What's so special about ø and è¿ Absolutely nothing until you try to work with them. A large speed hump from a few weeks back was internationalization, or i18n to its friends. Why i18n? because there are 18 characters between the i and n. But I digress.
For reasons quite unknown to us, Puakma is very popular in Europe. With our other products in the past, the US was clear winner in terms of customers. i18n was something we skimmed over as Australia has no "special" characters, ASCII text works absolutely fine for us and really for most of the world the first 127 characters are the same. It's only when you go above 127 into the special zone things get very confusing.
For the most part Java does a brilliant job of keeping everything in its correct character set. Data is always stored as UNICODE inside strings. But as we manipulate that data sometimes it needs to be put into byte arrays or byte streams, like when we send data to the client, receive data from the client or serialize some object to a disk file (like exporting a web application to a .pmx file). Stepping from the safety of UNICODE to the wild frontier of bytes is very, very dangerous. Streams must be read with one character set, manipulated in UNICODE and wirtten in a another character set.
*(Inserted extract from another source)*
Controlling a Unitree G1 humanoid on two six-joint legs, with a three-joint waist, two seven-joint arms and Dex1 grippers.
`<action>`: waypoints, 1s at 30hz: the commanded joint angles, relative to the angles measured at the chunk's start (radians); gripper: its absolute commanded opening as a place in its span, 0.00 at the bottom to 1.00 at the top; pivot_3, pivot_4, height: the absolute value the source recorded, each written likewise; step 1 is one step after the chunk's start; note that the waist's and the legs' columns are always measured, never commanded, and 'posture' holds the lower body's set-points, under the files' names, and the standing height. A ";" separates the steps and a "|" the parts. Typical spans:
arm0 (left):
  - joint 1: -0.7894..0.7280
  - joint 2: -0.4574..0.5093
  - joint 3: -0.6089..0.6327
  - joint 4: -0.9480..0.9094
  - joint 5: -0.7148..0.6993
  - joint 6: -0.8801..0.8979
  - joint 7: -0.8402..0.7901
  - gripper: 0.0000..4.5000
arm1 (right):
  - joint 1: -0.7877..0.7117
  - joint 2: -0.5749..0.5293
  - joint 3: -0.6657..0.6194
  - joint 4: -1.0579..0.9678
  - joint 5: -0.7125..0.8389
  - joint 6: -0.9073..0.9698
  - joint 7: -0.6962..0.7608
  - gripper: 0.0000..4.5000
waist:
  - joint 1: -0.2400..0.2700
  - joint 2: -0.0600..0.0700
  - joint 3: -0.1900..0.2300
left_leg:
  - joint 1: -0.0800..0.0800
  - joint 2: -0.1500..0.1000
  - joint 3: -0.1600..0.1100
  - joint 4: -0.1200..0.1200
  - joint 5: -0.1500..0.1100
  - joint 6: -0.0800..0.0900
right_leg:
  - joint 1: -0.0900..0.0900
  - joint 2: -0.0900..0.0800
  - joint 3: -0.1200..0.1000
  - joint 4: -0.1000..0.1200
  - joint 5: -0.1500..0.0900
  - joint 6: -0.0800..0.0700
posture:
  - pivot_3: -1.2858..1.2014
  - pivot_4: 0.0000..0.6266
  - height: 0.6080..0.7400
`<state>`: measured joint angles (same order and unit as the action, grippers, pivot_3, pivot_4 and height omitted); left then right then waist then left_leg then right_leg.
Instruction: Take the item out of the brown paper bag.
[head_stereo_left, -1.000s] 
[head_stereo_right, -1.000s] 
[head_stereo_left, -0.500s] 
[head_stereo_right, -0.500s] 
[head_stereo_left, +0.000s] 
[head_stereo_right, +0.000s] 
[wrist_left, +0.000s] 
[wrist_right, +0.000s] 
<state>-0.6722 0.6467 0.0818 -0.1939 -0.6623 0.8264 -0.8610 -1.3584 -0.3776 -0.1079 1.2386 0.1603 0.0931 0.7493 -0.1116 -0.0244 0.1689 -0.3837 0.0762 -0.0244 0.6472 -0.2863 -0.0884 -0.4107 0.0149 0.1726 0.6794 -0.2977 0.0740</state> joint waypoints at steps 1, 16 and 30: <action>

One false move and your ø becomes a ?.
Western languages are now handled correctly but we have no facilities for testing more extreme character sets, like chinese, hebrew, arabic etc. Like everything, I know this will come up in the future and we'll cross that bridge when we get there. For now we have probably >85% of our potential customer base covered, and that will do while we round out the IDE.
Dear IDE, my how there's so much riding on you.....